• TASK REQUIREMENTS
The answer must consist of every line below containing "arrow".

• • • • •

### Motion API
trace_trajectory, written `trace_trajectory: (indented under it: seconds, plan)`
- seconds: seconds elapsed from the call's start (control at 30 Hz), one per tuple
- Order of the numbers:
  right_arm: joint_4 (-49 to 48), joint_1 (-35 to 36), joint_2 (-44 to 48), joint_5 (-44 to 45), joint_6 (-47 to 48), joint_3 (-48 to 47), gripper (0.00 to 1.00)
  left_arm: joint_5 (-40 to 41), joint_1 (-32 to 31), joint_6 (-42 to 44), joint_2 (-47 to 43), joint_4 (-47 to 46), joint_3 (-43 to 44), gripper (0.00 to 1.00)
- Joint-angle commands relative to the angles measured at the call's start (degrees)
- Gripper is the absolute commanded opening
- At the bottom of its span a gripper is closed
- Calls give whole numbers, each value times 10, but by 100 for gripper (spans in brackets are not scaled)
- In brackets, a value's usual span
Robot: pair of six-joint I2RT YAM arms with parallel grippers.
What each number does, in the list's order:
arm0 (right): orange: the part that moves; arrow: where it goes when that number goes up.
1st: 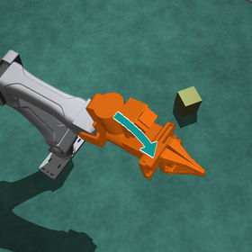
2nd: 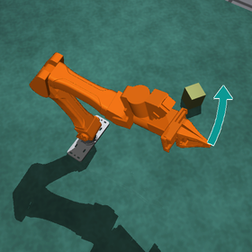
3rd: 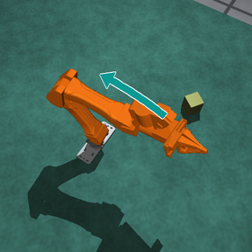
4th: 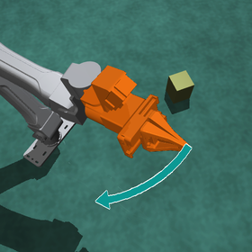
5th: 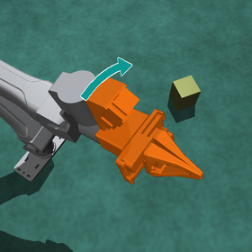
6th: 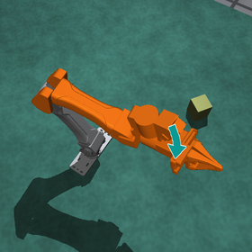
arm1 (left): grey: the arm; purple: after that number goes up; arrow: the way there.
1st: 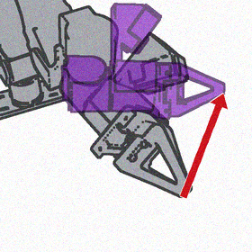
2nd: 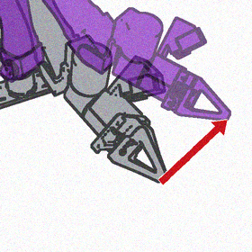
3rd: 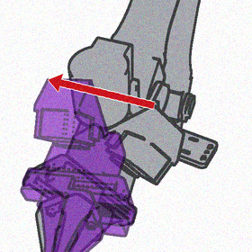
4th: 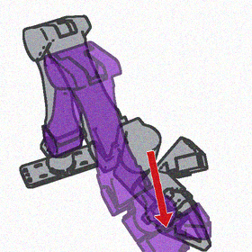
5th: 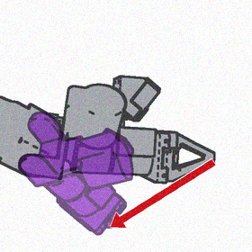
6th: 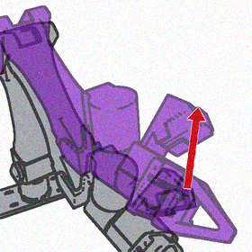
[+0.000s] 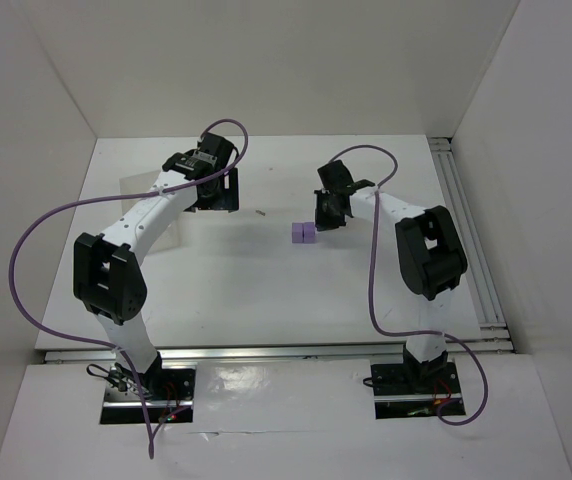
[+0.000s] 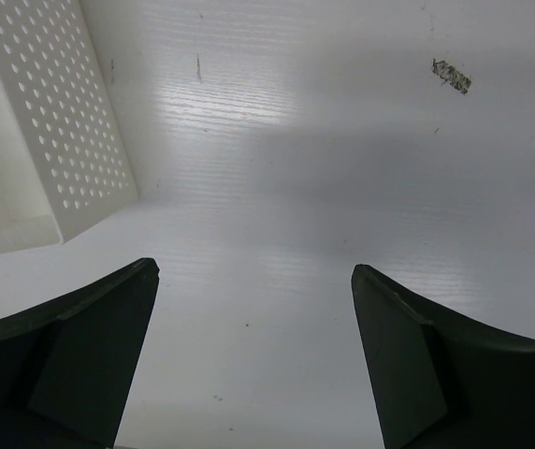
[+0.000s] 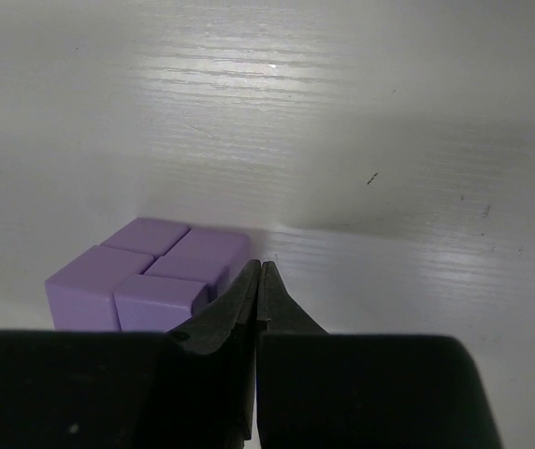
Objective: Build the wood block tower
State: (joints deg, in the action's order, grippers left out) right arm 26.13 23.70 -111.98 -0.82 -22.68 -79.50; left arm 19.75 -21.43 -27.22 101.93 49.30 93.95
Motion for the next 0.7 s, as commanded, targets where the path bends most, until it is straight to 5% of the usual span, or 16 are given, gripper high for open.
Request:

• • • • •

• SOLUTION BELOW
arm0 (right): orange: the part that moves; arrow: where it goes when that number goes up.
arm1 (left): grey: the arm; purple: after that number goes up; arrow: the way there.

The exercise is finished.